En el año 2022, durante los trágicos incendios de Galicia y Zamora, la estrategia dio un giro: los movimientos de extrema derecha comenzaron a acusar al Estado de “abandonar” al medio rural, presentando a las comunidades locales como víctimas de un centralismo urbano y ecologista.

El mensaje ya no era solo contra un Gobierno concreto, sino contra todo un sistema político y burocrático “alejado del pueblo”. La idea de la autogestión y la desconfianza institucional comenzaron a consolidarse.

Durante las erupciones volcánicas de La Palma, el tono fue distinto. En un contexto de solidaridad nacional, los movimientos ultras optaron por capitalizar la empatía social, presentándose como defensores del “pueblo olvidado” frente a la lentitud administrativa. A diferencia de la pandemia, el Estado fue retratado no como represor, sino como ausente.

La DANA de Valencia representa la síntesis de todas esas estrategias. Ya no se trató solo de denunciar incompetencia ni de reclamar compensaciones: se buscó sustituir simbólicamente al Estado por el pueblo, bajo un discurso de autoorganización que es, en realidad, una forma de privatización ideológica de la solidaridad.

El uso de la expresión “solo el pueblo salva al pueblo” cristaliza este salto cualitativo de cómo la extrema derecha se apropia de un lenguaje comunitario que tradicionalmente pertenecía a la izquierda, pero lo vacía de su sentido emancipador para rellenarlo con desconfianza y resentimiento.

El caos como oportunidad

El contexto amplifica el riesgo. En un país donde los efectos del cambio climático se hacen cada vez más visibles, donde los servicios públicos se han visto tensionados por años de recortes y polarización política, cada catástrofe se convierte en terreno fértil para el resentimiento.

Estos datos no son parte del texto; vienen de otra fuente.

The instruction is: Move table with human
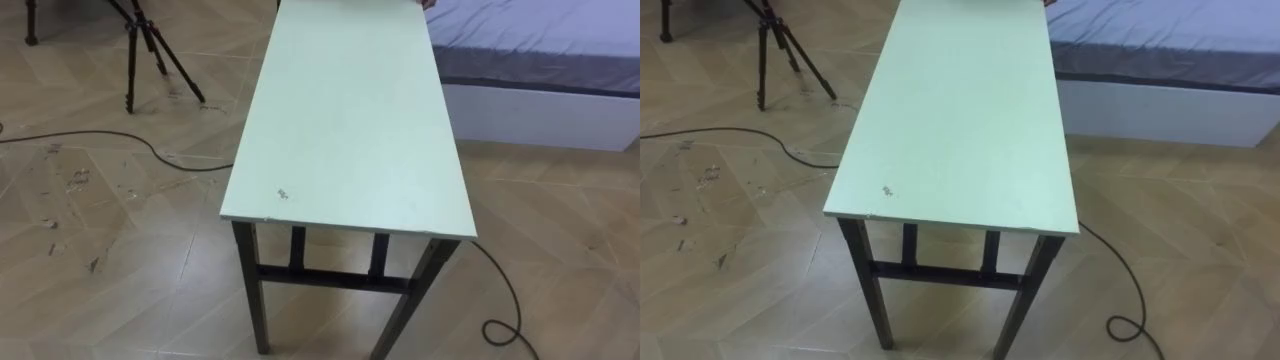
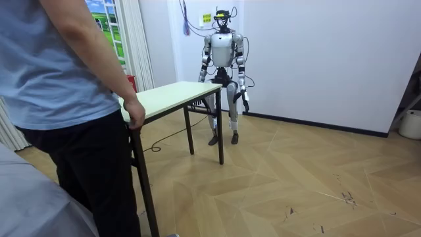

La narrativa de la “élite desconectada” frente al “pueblo abandonado” encuentra así un auditorio receptivo, especialmente entre los jóvenes afectados por la precariedad y los barrios donde la ayuda institucional tarda en llegar o, directamente, no llega.

Los movimientos ultras aprovechan ese vacío para desplegar una forma de política emocional: rápida, visual, y esencialmente desinformativa. La DANA fue utilizada para difundir bulos sobre la supuesta inacción de las autoridades regionales, exagerar la lentitud de los servicios de emergencia y contraponerla a una “eficiencia popular” improvisada. El resultado no es más cohesión social, sino una fractura más profunda entre el ciudadano y el Estado.

Catástrofe absoluta

La manipulación del sufrimiento colectivo tiene efectos duraderos. Cada vez que una crisis se convierte en herramienta de propaganda, la democracia pierde un poco de su legitimidad emocional: deja de ser un pacto de confianza para transformarse en un campo de sospecha. La extrema derecha lo sabe y explota el caos como capital político.

Frente a ello, el reto para las instituciones democráticas no es solo técnico, sino también narrativo. El Estado debe recuperar el monopolio de la confianza, demostrar que la protección civil no es una dádiva sino un derecho, y que la solidaridad no necesita enemigos para existir.

La DANA, en ese sentido, fue una tormenta política que reveló las grietas por donde se filtra el populismo. Y como toda tormenta, dejó al descubierto no solo los tejados rotos, sino también las fragilidades de un país que aún debe aprender a proteger su democracia de quienes, en nombre del pueblo, buscan apropiarse de su voz.